What to do: Among the entries below, how many lines contain "rendered"? Answer with the number only.

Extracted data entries
————

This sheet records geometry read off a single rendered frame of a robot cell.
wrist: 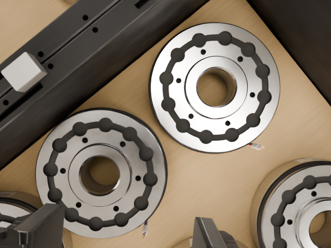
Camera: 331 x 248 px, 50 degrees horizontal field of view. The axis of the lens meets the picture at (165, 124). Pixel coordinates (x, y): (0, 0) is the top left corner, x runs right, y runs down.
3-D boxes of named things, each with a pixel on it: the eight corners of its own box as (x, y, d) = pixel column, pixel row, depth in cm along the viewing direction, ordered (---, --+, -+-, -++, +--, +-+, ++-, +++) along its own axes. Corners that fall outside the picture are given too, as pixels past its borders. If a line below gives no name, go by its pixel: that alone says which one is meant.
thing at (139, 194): (93, 262, 28) (91, 265, 27) (11, 164, 28) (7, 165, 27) (191, 182, 28) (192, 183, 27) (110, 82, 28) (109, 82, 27)
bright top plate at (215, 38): (197, 176, 28) (198, 178, 27) (125, 71, 28) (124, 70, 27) (302, 105, 28) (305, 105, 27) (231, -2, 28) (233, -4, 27)
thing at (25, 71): (24, 93, 20) (16, 91, 19) (8, 74, 20) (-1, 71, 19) (49, 73, 20) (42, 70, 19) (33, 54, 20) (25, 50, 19)
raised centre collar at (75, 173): (96, 218, 28) (95, 221, 27) (55, 170, 27) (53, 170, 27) (145, 178, 27) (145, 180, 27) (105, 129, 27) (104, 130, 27)
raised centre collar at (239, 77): (207, 132, 27) (208, 132, 27) (171, 79, 27) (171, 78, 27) (259, 96, 27) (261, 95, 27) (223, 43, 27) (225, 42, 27)
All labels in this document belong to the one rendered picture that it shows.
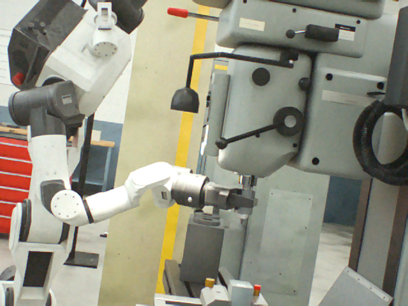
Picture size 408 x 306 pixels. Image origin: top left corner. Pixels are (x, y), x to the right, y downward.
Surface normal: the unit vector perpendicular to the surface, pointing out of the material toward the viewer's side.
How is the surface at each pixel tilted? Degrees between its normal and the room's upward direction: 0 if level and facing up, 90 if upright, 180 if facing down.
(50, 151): 78
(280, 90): 90
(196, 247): 90
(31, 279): 117
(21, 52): 137
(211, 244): 90
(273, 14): 90
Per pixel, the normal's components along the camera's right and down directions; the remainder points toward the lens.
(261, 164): 0.03, 0.59
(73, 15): 0.41, -0.43
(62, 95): 0.93, -0.15
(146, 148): 0.13, 0.07
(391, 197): -0.98, -0.14
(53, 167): 0.20, -0.13
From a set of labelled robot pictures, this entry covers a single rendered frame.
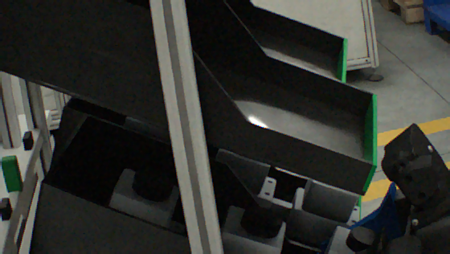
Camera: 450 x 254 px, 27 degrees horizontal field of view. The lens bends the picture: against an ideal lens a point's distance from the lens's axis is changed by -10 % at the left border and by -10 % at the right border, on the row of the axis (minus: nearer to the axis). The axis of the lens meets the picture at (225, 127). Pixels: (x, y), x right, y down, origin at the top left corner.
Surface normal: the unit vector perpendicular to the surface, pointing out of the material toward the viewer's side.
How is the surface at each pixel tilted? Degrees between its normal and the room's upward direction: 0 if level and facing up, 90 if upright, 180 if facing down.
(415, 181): 89
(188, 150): 90
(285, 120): 25
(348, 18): 90
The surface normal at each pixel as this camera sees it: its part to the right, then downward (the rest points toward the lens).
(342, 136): 0.29, -0.86
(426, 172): -0.23, 0.38
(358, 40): 0.19, 0.34
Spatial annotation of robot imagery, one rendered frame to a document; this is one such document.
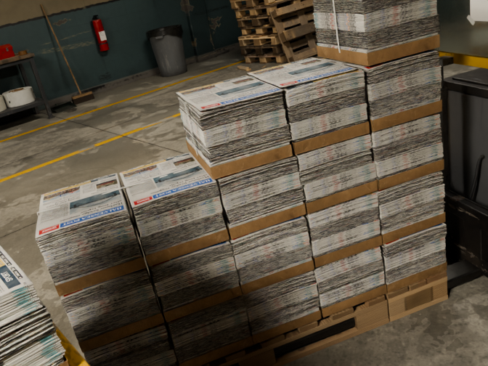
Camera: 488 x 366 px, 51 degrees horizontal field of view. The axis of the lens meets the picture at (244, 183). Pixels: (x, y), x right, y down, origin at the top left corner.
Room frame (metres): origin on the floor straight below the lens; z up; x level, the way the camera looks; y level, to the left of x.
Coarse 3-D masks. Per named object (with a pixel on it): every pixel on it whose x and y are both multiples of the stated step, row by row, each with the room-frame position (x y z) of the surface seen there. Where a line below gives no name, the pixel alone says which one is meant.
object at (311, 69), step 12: (300, 60) 2.03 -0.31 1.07; (312, 60) 1.98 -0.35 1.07; (324, 60) 1.93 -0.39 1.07; (252, 72) 1.98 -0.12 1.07; (264, 72) 1.93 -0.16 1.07; (276, 72) 1.89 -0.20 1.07; (288, 72) 1.85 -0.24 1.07; (300, 72) 1.81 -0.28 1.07; (312, 72) 1.77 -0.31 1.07; (324, 72) 1.74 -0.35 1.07; (336, 72) 1.70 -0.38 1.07; (348, 72) 1.69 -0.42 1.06; (276, 84) 1.68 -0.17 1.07; (288, 84) 1.65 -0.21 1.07
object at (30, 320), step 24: (0, 264) 0.84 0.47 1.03; (0, 288) 0.75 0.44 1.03; (24, 288) 0.75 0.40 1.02; (0, 312) 0.73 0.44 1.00; (24, 312) 0.74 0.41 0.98; (48, 312) 0.77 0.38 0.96; (0, 336) 0.72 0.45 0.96; (24, 336) 0.74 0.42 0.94; (48, 336) 0.76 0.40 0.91; (0, 360) 0.71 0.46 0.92; (24, 360) 0.73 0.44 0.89; (48, 360) 0.75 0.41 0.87
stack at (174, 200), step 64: (64, 192) 1.71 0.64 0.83; (128, 192) 1.59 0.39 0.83; (192, 192) 1.52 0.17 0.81; (256, 192) 1.57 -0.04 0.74; (320, 192) 1.63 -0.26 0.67; (64, 256) 1.41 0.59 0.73; (128, 256) 1.45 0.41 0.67; (192, 256) 1.50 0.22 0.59; (256, 256) 1.55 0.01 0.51; (128, 320) 1.44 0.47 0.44; (192, 320) 1.49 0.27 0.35; (256, 320) 1.55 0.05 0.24; (384, 320) 1.67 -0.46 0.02
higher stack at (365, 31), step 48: (336, 0) 1.87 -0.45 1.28; (384, 0) 1.71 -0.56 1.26; (432, 0) 1.76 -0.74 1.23; (336, 48) 1.90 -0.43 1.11; (384, 48) 1.70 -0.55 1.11; (384, 96) 1.70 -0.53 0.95; (432, 96) 1.75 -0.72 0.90; (384, 144) 1.70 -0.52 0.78; (432, 144) 1.75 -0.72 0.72; (384, 192) 1.69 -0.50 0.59; (432, 192) 1.74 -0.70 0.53; (432, 240) 1.74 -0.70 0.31; (432, 288) 1.73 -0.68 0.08
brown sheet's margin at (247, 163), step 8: (192, 152) 1.80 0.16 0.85; (264, 152) 1.58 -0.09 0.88; (272, 152) 1.59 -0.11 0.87; (280, 152) 1.59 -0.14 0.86; (288, 152) 1.60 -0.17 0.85; (200, 160) 1.68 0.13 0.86; (240, 160) 1.56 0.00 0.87; (248, 160) 1.57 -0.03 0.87; (256, 160) 1.57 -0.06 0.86; (264, 160) 1.58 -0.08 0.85; (272, 160) 1.59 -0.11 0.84; (208, 168) 1.56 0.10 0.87; (216, 168) 1.54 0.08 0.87; (224, 168) 1.55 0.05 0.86; (232, 168) 1.55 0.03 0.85; (240, 168) 1.56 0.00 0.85; (248, 168) 1.57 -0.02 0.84; (216, 176) 1.54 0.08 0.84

————

Response area: 4